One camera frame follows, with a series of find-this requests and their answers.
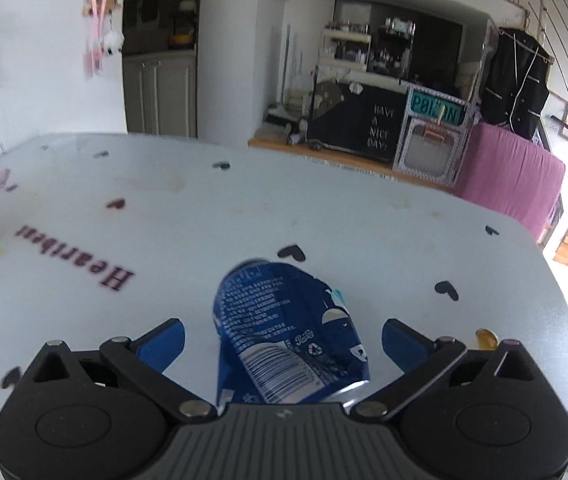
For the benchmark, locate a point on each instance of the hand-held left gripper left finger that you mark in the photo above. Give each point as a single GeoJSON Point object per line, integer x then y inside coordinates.
{"type": "Point", "coordinates": [161, 342]}

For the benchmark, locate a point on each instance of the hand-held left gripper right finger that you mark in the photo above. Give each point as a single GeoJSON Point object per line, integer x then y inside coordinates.
{"type": "Point", "coordinates": [404, 345]}

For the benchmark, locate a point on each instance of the crushed blue drink can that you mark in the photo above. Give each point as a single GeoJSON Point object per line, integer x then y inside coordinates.
{"type": "Point", "coordinates": [289, 330]}

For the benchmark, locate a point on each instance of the pink cloth-covered furniture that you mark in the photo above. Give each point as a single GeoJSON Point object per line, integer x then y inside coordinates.
{"type": "Point", "coordinates": [509, 180]}

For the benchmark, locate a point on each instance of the cardboard toy oven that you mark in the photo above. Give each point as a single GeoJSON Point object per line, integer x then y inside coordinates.
{"type": "Point", "coordinates": [431, 145]}

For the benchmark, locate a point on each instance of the wooden platform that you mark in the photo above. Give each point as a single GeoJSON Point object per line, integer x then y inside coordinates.
{"type": "Point", "coordinates": [324, 152]}

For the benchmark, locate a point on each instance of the black lettered sign board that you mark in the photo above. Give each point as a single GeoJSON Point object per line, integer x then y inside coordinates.
{"type": "Point", "coordinates": [359, 120]}

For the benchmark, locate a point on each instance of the cream cabinet doors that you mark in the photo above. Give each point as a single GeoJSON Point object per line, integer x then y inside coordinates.
{"type": "Point", "coordinates": [161, 95]}

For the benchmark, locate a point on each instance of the hanging black jacket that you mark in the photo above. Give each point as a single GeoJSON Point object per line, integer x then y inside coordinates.
{"type": "Point", "coordinates": [514, 85]}

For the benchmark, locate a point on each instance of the coffee machine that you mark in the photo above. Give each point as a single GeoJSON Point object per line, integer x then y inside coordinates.
{"type": "Point", "coordinates": [395, 42]}

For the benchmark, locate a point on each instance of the white plush toy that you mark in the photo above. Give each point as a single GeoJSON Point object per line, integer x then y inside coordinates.
{"type": "Point", "coordinates": [112, 42]}

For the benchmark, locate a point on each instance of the white kitchen shelf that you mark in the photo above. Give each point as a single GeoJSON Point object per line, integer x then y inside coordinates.
{"type": "Point", "coordinates": [345, 45]}

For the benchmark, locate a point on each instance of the yellow pot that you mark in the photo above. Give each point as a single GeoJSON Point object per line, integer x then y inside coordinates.
{"type": "Point", "coordinates": [183, 36]}

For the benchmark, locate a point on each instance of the wooden picture frame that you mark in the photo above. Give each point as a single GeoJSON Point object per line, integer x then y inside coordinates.
{"type": "Point", "coordinates": [561, 115]}

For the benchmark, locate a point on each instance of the pink ribbon wall decoration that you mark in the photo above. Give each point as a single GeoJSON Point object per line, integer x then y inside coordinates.
{"type": "Point", "coordinates": [96, 15]}

◇ ◇ ◇ ◇

TASK DIRECTIONS:
Repeat the entries word for word and skip the pictures.

TASK RESULT:
One camera frame follows, with a series of find-this requests and their answers.
For the benchmark, locate a point on each instance of the hand-held left gripper left finger that you mark in the photo above. Give each point as a single GeoJSON Point object per line, integer x then y inside coordinates.
{"type": "Point", "coordinates": [161, 342]}

For the benchmark, locate a point on each instance of the hand-held left gripper right finger that you mark in the photo above. Give each point as a single GeoJSON Point object per line, integer x then y inside coordinates.
{"type": "Point", "coordinates": [404, 345]}

For the benchmark, locate a point on each instance of the crushed blue drink can that you mark in the photo above. Give each point as a single GeoJSON Point object per line, integer x then y inside coordinates.
{"type": "Point", "coordinates": [289, 330]}

For the benchmark, locate a point on each instance of the pink cloth-covered furniture that you mark in the photo above. Give each point as a single GeoJSON Point object per line, integer x then y inside coordinates.
{"type": "Point", "coordinates": [509, 180]}

For the benchmark, locate a point on each instance of the cardboard toy oven that you mark in the photo above. Give each point as a single GeoJSON Point object per line, integer x then y inside coordinates.
{"type": "Point", "coordinates": [431, 145]}

For the benchmark, locate a point on each instance of the wooden platform that you mark in the photo above. Give each point as a single GeoJSON Point object per line, integer x then y inside coordinates.
{"type": "Point", "coordinates": [324, 152]}

For the benchmark, locate a point on each instance of the black lettered sign board that you mark in the photo above. Give each point as a single GeoJSON Point object per line, integer x then y inside coordinates.
{"type": "Point", "coordinates": [359, 120]}

For the benchmark, locate a point on each instance of the cream cabinet doors that you mark in the photo above. Give each point as a single GeoJSON Point object per line, integer x then y inside coordinates.
{"type": "Point", "coordinates": [161, 95]}

For the benchmark, locate a point on each instance of the hanging black jacket that you mark in the photo above. Give each point as a single GeoJSON Point object per line, integer x then y inside coordinates.
{"type": "Point", "coordinates": [514, 85]}

For the benchmark, locate a point on each instance of the coffee machine that you mark in the photo above. Give each point as a single GeoJSON Point object per line, integer x then y inside coordinates.
{"type": "Point", "coordinates": [395, 42]}

For the benchmark, locate a point on each instance of the white plush toy that you mark in the photo above. Give each point as a single GeoJSON Point object per line, integer x then y inside coordinates.
{"type": "Point", "coordinates": [112, 42]}

For the benchmark, locate a point on each instance of the white kitchen shelf that you mark in the photo above. Give each point as a single GeoJSON Point object per line, integer x then y inside coordinates.
{"type": "Point", "coordinates": [345, 45]}

For the benchmark, locate a point on each instance of the yellow pot that you mark in the photo above. Give each point as a single GeoJSON Point object per line, integer x then y inside coordinates.
{"type": "Point", "coordinates": [183, 36]}

For the benchmark, locate a point on each instance of the wooden picture frame that you mark in the photo above. Give each point as a single GeoJSON Point object per line, integer x then y inside coordinates.
{"type": "Point", "coordinates": [561, 115]}

For the benchmark, locate a point on each instance of the pink ribbon wall decoration that you mark in the photo above. Give each point as a single GeoJSON Point object per line, integer x then y inside coordinates.
{"type": "Point", "coordinates": [96, 15]}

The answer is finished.